_Exercise prompt_.
What you return should match the data below exactly, with no pictures in it.

──────── Record set

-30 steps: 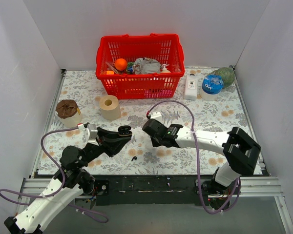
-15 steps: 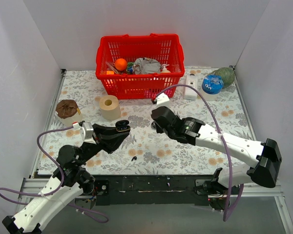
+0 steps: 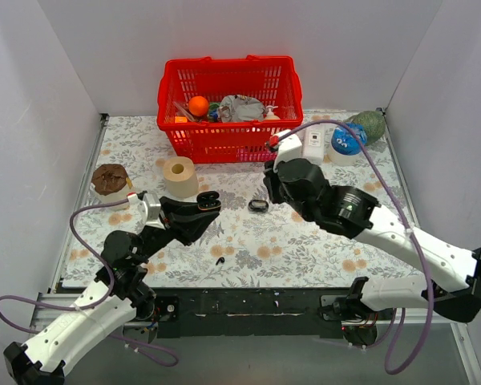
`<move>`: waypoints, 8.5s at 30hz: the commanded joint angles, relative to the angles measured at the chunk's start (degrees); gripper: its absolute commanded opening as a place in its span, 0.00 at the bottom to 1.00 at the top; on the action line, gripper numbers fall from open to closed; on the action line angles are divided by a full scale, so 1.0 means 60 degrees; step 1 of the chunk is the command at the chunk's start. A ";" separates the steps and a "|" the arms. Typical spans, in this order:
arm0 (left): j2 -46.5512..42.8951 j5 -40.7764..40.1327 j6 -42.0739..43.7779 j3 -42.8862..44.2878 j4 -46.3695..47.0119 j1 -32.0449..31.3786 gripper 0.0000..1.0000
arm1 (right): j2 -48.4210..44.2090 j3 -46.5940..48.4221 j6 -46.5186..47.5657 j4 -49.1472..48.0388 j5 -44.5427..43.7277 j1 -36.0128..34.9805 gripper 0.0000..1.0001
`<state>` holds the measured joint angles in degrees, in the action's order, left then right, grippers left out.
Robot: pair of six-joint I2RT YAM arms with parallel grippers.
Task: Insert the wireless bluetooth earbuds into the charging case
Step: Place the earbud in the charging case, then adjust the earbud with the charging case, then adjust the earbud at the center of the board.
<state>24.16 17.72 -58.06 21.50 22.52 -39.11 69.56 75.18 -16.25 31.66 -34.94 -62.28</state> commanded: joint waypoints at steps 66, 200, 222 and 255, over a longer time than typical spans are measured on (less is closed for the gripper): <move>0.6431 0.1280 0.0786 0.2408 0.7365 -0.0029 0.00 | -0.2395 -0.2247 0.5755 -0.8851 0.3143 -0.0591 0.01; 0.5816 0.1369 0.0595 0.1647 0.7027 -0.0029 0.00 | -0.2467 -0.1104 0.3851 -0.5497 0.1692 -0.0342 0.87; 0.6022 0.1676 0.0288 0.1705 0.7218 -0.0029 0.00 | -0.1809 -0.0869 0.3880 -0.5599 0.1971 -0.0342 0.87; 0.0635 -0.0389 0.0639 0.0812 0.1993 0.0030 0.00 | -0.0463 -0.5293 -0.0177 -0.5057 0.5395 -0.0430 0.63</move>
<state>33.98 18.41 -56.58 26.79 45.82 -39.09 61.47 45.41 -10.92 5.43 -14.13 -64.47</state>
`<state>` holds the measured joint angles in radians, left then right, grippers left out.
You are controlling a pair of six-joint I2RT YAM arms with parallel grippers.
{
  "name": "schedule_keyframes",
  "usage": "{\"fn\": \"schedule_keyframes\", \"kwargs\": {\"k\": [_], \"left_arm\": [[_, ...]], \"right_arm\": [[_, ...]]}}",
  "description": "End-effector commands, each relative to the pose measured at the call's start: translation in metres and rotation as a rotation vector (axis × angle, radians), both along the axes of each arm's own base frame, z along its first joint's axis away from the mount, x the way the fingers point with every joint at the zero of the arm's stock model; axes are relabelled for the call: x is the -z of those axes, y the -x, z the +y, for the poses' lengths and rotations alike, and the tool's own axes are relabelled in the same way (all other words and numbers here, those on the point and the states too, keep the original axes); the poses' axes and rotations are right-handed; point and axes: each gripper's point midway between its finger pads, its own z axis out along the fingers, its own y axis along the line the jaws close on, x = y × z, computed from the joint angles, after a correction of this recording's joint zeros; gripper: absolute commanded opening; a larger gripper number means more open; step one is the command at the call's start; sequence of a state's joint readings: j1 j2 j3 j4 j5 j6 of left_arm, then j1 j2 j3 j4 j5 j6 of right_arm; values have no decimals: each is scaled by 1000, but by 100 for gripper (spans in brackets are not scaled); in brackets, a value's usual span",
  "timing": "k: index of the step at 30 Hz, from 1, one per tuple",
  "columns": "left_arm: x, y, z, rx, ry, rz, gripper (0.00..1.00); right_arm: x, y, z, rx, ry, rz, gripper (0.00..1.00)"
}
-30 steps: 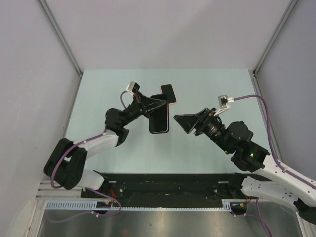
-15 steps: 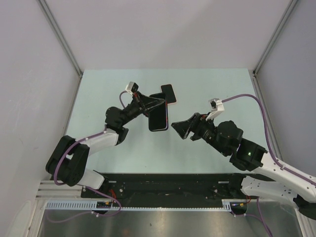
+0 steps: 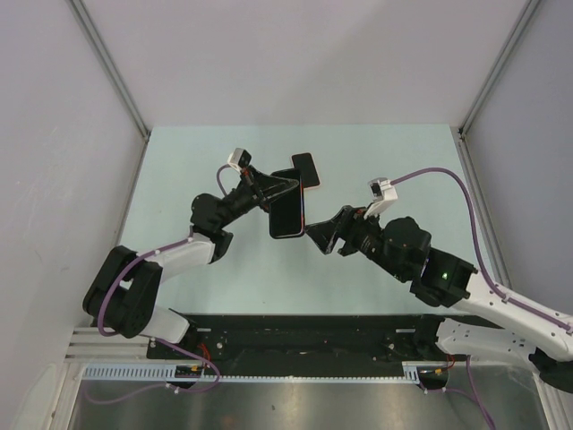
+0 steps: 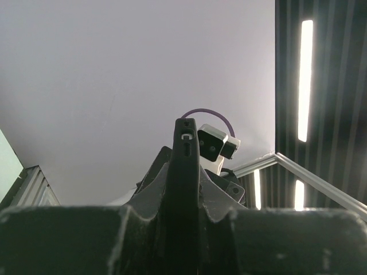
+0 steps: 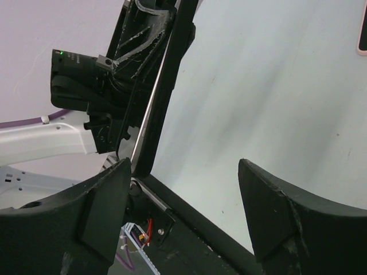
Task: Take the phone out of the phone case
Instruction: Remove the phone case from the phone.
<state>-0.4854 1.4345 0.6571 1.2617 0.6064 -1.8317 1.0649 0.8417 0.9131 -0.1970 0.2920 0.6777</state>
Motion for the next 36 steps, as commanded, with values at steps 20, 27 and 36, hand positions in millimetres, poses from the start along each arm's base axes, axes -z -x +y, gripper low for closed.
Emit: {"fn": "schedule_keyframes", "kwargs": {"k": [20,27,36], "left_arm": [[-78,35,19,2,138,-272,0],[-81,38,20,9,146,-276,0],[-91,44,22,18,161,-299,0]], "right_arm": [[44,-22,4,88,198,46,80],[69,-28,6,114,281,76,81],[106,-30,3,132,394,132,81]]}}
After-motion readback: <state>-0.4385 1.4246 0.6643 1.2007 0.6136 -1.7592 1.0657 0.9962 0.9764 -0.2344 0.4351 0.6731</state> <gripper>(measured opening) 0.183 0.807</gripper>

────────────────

_Answer to this task_.
-30 steps: 
-15 steps: 
+0 steps: 
`<move>`: waypoints, 8.5s at 30hz: the commanded joint angles, relative to the angles measured at the chunk's start (degrees); gripper: its absolute commanded opening as a place in its span, 0.00 at the bottom to 1.00 at the top; on the action line, gripper numbers fall from open to closed; on the action line angles are divided by a full scale, so 1.0 means 60 degrees; step 1 of the chunk is the command at the chunk's start. A ";" separates the steps and a "|" the arms. Typical spans, in this order:
arm0 (left): j2 -46.5512..42.8951 j5 -40.7764..40.1327 j6 -42.0739..43.7779 j3 -42.8862..44.2878 j4 -46.3695..47.0119 j1 -32.0449..31.3786 gripper 0.0000..1.0000
arm1 (right): j2 -48.4210..44.2090 j3 -46.5940..48.4221 j6 -46.5186..47.5657 j4 -49.1472..48.0388 j5 -44.5427..43.7277 j1 -36.0128..34.9805 gripper 0.0000..1.0001
`<state>` holds the measured joint angles in degrees, in the action's order, left then right, grippers left out.
Robot: pair of six-joint I2RT YAM arms with parallel grippers.
Task: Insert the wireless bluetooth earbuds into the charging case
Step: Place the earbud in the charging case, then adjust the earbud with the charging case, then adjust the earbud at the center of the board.
<state>24.16 17.72 -58.06 21.50 22.52 -39.11 69.56 75.18 -16.25 31.66 -34.94 -62.28</state> commanded: joint waypoints at steps 66, 200, 222 and 255, over a longer time than typical spans are measured on (less is closed for the gripper): <move>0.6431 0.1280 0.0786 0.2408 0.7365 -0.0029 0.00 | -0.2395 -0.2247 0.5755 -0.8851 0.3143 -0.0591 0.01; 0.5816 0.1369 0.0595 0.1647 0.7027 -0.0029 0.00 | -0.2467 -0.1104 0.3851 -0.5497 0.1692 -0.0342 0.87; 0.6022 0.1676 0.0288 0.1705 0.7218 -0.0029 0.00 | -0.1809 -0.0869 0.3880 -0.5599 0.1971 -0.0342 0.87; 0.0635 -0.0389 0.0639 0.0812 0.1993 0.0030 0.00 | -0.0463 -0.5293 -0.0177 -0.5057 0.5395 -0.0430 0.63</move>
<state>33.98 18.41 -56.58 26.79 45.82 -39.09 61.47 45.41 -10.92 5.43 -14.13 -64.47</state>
`<state>` holds the measured joint angles in radians, left then right, grippers left out.
You are controlling a pair of six-joint I2RT YAM arms with parallel grippers.
{
  "name": "schedule_keyframes",
  "usage": "{\"fn\": \"schedule_keyframes\", \"kwargs\": {\"k\": [_], \"left_arm\": [[_, ...]], \"right_arm\": [[_, ...]]}}",
  "description": "End-effector commands, each relative to the pose measured at the call's start: translation in metres and rotation as a rotation vector (axis × angle, radians), both along the axes of each arm's own base frame, z along its first joint's axis away from the mount, x the way the fingers point with every joint at the zero of the arm's stock model; axes are relabelled for the call: x is the -z of those axes, y the -x, z the +y, for the poses' lengths and rotations alike, and the tool's own axes are relabelled in the same way (all other words and numbers here, those on the point and the states too, keep the original axes); the poses' axes and rotations are right-handed; point and axes: each gripper's point midway between its finger pads, its own z axis out along the fingers, its own y axis along the line the jaws close on, x = y × z, computed from the joint angles, after a correction of this recording's joint zeros; gripper: absolute commanded opening; a larger gripper number means more open; step one is the command at the call's start; sequence of a state's joint readings: j1 j2 j3 j4 j5 j6 of left_arm, then j1 j2 j3 j4 j5 j6 of right_arm; values have no decimals: each is scaled by 1000, but by 100 for gripper (spans in brackets are not scaled); in brackets, a value's usual span",
  "timing": "k: index of the step at 30 Hz, from 1, one per tuple",
  "columns": "left_arm: x, y, z, rx, ry, rz, gripper (0.00..1.00); right_arm: x, y, z, rx, ry, rz, gripper (0.00..1.00)"
}
-30 steps: 
-15 steps: 
+0 steps: 
+0 steps: 
+0 steps: 
Task: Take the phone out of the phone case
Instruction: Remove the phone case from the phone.
<state>-0.4854 1.4345 0.6571 1.2617 0.6064 -1.8317 1.0649 0.8417 0.9131 -0.1970 0.2920 0.6777</state>
Motion for the next 36 steps, as commanded, with values at steps 20, 27 and 36, hand positions in millimetres, poses from the start along each arm's base axes, axes -z -x +y, gripper low for closed.
Emit: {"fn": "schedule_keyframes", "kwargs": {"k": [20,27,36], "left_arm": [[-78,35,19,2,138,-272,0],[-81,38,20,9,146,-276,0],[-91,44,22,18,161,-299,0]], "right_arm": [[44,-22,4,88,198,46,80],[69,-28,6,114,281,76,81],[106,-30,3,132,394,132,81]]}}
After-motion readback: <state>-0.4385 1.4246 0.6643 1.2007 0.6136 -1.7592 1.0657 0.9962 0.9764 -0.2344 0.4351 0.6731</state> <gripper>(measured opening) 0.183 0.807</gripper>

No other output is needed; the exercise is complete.